Exercise details: Only the pictures should be left out; write out all other data exactly.
--- Exercise data Enclosed Below ---
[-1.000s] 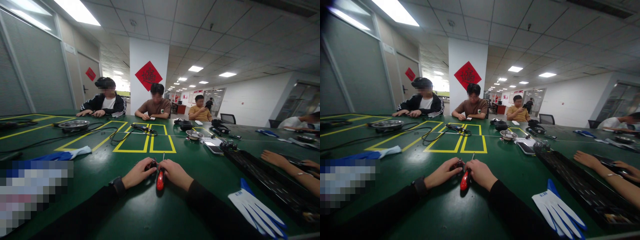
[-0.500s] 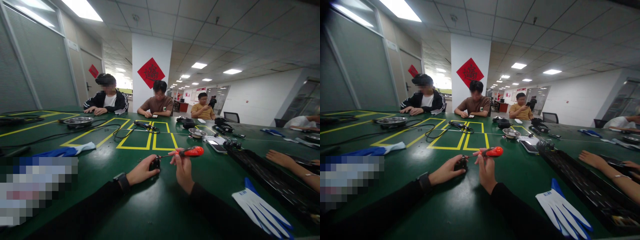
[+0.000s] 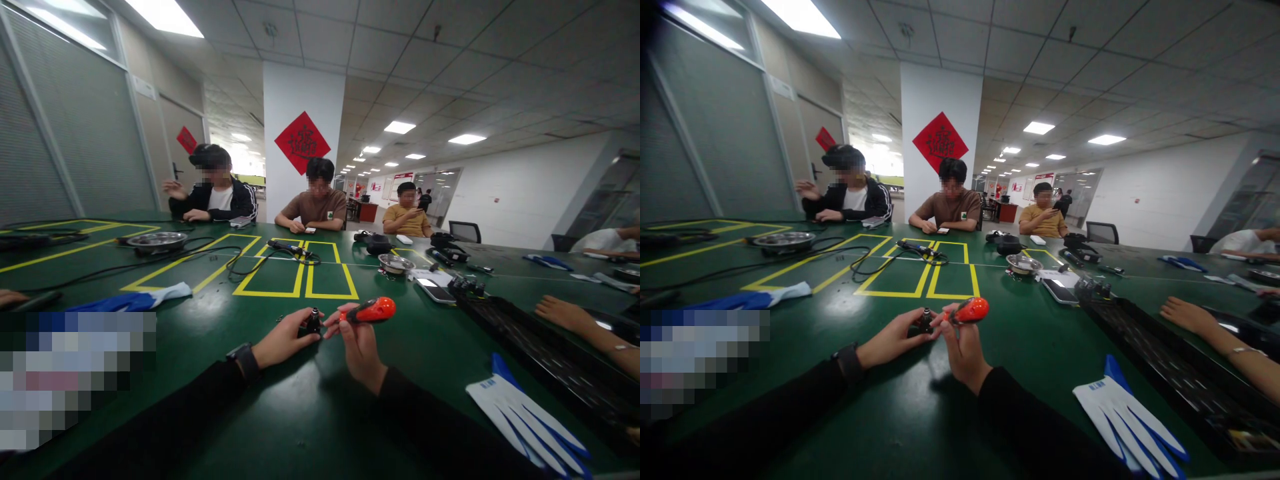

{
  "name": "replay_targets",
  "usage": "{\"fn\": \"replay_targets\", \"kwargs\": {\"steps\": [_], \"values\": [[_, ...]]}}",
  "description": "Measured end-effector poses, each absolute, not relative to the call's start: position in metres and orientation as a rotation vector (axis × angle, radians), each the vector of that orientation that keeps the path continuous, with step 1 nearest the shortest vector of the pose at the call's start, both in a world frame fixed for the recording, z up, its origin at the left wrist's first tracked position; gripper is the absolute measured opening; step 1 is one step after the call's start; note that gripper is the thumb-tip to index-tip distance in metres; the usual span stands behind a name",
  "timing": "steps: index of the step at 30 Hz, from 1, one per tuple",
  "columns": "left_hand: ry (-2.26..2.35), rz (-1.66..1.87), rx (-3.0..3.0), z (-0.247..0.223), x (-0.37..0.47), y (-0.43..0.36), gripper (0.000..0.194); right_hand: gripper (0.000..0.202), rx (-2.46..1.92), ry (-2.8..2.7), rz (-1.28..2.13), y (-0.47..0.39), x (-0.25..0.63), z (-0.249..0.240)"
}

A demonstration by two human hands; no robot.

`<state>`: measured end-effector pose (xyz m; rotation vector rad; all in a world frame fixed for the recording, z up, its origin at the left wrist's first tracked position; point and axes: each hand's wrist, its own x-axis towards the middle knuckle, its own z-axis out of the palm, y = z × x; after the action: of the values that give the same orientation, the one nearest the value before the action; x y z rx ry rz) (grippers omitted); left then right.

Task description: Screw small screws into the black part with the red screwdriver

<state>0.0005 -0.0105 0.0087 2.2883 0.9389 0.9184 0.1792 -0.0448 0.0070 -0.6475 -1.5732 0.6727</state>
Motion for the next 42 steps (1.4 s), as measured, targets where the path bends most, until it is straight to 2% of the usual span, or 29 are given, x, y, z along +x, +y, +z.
{"fn": "replay_targets", "kwargs": {"steps": [10,20,23,27,32,37,42], "values": [[0.961,0.922,2.277,0.008,0.001,-0.009,0.028,0.017,-0.65,-1.532,0.713,-0.046,0.178,0.009],[1.042,0.934,2.283,0.01,0.003,-0.01,0.022,0.027,-0.599,-1.301,1.106,-0.04,0.172,0.043],[1.002,0.922,2.274,0.011,0.004,-0.012,0.024,0.029,-0.647,-1.358,1.03,-0.04,0.175,0.046],[1.023,0.898,2.32,0.013,0.004,-0.015,0.023,0.016,-0.655,-1.381,0.79,-0.045,0.175,0.045],[1.044,0.881,2.332,0.014,0.006,-0.018,0.017,0.016,-0.483,-1.344,1.003,-0.047,0.164,0.04],[1.101,0.875,2.356,0.013,0.007,-0.018,0.016,0.03,-0.478,-1.276,0.981,-0.043,0.163,0.037],[1.051,0.897,2.348,0.011,0.006,-0.017,0.02,0.03,-0.576,-1.406,0.938,-0.041,0.176,0.043]]}}
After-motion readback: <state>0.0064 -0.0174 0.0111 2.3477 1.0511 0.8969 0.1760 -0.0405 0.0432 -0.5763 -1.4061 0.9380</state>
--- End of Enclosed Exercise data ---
Result for this exercise:
[-1.000s] 
[-0.500s] 
[+0.000s] 

{
  "name": "replay_targets",
  "usage": "{\"fn\": \"replay_targets\", \"kwargs\": {\"steps\": [_], \"values\": [[_, ...]]}}",
  "description": "Measured end-effector poses, each absolute, not relative to the call's start: position in metres and orientation as a rotation vector (axis × angle, radians), each the vector of that orientation that keeps the path continuous, with step 1 nearest the shortest vector of the pose at the call's start, both in a world frame fixed for the recording, z up, its origin at the left wrist's first tracked position; gripper is the absolute measured opening; step 1 is one step after the call's start; note that gripper is the thumb-tip to index-tip distance in metres; the usual span stands behind a name",
  "timing": "steps: index of the step at 30 Hz, from 1, one per tuple",
  "columns": "left_hand: ry (-2.26..2.35), rz (-1.66..1.87), rx (-3.0..3.0), z (-0.247..0.223), x (-0.37..0.47), y (-0.43..0.36), gripper (0.000..0.194); right_hand: gripper (0.000..0.202), rx (-2.46..1.92), ry (-2.8..2.7), rz (-1.28..2.13), y (-0.47..0.39), x (-0.25..0.63), z (-0.249..0.240)"
}

A demonstration by two human hands; no robot.

`<state>`: measured end-effector pose (xyz m; rotation vector rad; all in a world frame fixed for the recording, z up, its origin at the left wrist's first tracked position; point and axes: each hand's wrist, its own x-axis towards the middle knuckle, its own z-axis out of the palm, y = z × x; after the action: of the values that give the same orientation, the one nearest the value before the action; x y z rx ry rz) (grippers omitted); left then right.

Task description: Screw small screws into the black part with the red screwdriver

<state>0.0005 -0.0105 0.0087 2.2883 0.9389 0.9184 0.1792 -0.0448 0.0070 -0.6475 -1.5732 0.6727</state>
Motion for the next 42 steps (1.4 s), as measured, targets where the path bends most, until it is straight to 2% of the usual span, or 29 are given, x, y, z along +x, +y, +z.
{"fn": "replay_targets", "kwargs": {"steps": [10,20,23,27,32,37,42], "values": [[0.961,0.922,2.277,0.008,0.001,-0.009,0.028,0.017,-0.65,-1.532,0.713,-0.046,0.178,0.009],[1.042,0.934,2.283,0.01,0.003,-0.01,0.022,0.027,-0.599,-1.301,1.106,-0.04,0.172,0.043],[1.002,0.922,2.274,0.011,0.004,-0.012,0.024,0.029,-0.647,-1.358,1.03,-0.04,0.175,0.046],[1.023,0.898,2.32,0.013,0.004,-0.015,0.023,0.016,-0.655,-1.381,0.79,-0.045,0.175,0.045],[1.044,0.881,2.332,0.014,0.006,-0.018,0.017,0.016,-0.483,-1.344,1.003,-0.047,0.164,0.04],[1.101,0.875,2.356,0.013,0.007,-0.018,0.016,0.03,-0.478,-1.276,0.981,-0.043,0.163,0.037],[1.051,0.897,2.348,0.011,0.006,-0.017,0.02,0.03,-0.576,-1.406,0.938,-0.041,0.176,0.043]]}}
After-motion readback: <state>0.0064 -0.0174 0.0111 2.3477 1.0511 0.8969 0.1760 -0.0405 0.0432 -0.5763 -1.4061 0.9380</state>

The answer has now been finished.